As a biomass and biofuel plant, switchgrass is also considered a potential crop for production of biodegradable plastics as a value-added co-product, which can "reduce petroleum consumption and decrease plastic waste disposal issues" (Somleva et al. 2008). In such an attempt, Metabolix, Inc. introduced bacterial genes into switchgrass to produce such a plastic, polyhydroxybutyrate (PHB) (Somleva et al. 2008). The enzymes encoded by the three transgenes for PHB synthesis were targeted to plastids to enhance PHB yield as previously demonstrated. Transgenic plants containing up to 3.7% dry weight of PHB in leaf tissues and 1.2% dry weight PHB in whole tillers were obtained. The PHB granules were accumulated in chloroplasts of the leaves.

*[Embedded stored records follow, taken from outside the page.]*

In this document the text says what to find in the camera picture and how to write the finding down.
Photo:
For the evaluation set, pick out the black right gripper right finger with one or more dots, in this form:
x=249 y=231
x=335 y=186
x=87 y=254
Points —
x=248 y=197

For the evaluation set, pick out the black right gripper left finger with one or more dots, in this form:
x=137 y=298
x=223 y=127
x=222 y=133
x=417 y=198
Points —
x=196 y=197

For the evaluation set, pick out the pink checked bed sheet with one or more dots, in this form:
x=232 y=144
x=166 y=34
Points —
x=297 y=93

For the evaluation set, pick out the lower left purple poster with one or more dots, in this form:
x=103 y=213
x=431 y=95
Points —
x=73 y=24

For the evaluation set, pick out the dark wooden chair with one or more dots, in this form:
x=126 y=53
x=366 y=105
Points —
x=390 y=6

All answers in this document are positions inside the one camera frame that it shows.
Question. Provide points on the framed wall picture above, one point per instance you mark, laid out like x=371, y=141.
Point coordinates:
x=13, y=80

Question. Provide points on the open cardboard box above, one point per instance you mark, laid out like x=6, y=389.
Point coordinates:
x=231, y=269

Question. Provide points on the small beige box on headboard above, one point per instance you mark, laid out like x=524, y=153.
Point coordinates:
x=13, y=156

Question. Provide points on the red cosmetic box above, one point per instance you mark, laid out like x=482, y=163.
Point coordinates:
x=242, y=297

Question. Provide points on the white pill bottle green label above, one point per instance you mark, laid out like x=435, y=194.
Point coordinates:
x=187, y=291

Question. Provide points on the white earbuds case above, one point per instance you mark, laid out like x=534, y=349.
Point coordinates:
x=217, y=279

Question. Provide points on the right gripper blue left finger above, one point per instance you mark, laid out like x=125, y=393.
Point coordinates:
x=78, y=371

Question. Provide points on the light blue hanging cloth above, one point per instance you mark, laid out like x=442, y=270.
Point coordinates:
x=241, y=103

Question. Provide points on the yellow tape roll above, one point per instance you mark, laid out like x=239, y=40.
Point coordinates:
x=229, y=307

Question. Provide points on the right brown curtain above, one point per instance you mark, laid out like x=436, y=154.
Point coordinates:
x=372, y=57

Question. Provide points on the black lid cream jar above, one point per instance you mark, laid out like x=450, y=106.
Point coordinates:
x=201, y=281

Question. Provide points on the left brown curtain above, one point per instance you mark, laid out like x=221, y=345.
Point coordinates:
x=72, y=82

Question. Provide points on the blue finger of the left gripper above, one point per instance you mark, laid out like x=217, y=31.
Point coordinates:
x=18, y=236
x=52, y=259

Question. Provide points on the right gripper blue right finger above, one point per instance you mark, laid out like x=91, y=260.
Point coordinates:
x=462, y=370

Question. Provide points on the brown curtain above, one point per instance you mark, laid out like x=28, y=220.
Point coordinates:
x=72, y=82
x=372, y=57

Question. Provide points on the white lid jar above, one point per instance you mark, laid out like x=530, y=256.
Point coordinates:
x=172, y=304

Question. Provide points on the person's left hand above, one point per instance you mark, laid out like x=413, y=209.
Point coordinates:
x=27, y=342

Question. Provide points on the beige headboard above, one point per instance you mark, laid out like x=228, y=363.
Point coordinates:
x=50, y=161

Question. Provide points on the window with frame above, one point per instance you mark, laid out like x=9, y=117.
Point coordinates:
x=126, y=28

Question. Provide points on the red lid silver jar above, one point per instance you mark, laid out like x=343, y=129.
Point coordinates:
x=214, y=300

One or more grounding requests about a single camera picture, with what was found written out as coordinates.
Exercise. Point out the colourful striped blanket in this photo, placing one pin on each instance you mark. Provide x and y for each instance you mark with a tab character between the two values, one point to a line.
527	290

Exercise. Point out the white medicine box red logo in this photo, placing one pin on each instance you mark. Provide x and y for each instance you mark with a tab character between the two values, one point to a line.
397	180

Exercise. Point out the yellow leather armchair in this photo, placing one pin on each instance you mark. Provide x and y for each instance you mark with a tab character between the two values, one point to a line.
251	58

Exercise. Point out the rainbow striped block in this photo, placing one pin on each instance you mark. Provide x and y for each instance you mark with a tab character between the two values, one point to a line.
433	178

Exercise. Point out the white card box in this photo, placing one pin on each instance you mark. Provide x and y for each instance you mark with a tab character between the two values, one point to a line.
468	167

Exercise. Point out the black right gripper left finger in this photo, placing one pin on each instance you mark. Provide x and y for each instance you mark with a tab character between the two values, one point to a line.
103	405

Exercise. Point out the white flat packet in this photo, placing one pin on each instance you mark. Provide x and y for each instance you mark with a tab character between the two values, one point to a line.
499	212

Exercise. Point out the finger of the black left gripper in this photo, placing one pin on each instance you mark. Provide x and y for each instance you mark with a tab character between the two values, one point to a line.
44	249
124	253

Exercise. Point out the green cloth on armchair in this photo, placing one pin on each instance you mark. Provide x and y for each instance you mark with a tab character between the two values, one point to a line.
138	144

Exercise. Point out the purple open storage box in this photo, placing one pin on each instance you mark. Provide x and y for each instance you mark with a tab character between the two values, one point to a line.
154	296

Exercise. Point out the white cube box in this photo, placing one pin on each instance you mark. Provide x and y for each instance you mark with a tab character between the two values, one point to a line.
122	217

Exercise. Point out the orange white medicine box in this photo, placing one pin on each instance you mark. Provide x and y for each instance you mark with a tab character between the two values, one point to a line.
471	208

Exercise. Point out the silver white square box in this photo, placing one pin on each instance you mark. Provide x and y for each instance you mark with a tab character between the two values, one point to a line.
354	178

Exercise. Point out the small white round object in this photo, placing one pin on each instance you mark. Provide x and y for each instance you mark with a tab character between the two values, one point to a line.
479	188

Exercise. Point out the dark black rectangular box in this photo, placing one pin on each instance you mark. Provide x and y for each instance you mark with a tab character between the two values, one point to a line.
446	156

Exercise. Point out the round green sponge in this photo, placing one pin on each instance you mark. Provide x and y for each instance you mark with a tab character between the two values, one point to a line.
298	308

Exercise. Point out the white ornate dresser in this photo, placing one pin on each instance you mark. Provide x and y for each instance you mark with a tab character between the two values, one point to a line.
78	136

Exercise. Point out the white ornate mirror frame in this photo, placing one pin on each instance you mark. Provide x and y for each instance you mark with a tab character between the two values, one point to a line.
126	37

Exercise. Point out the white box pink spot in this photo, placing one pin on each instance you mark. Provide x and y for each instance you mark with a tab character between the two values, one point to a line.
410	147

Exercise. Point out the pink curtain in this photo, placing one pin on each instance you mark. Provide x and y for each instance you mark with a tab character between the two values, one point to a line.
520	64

Most of the transgenic plants grew normally although affected growth was also observed. Transgenes and PHB production were inherited to offspring plants through both male and female gametes. Although the yield of PHB in these transgenic plants did not meet the 7.5% dry weight threshold estimated by Metabolix to be necessary for profitable commercialization, the authors believe it is the first step towards achieving the goal. It also demonstrated the amenability to introduce multiple genes to alter metabolic pathways in this important biofuel crop.

Current studies suggest that it is feasible to generate low-lignin switchgrass, improve biomass yield, and add value to this biofuel crop. Field tests on these various transgenic plants are needed to support the claims that the low lignin content, normal or increased biomass yield, and other improved traits of the transgenic lines still hold in various field conditions.